_REQUIREMENT:_ Starting at the line that contains "# example output", output each line exactly as written through the end of the listing below, but leave out the pictures.

Segment Open

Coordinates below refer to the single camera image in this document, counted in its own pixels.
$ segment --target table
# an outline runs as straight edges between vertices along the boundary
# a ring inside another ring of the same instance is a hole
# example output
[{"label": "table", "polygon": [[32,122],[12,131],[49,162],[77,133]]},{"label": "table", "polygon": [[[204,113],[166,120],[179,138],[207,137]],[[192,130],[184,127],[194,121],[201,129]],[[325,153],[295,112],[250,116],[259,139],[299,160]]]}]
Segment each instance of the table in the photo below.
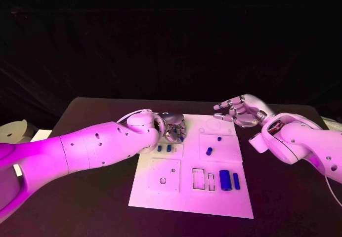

Segment Closed

_EXERCISE SOLUTION:_
# example output
[{"label": "table", "polygon": [[32,122],[12,131],[49,162],[77,133]]},{"label": "table", "polygon": [[[204,113],[166,120],[179,138],[207,137]],[[192,130],[184,127],[194,121],[201,129]],[[325,153],[295,112],[250,116],[259,139],[299,160]]]}]
Segment each instance of the table in the photo below.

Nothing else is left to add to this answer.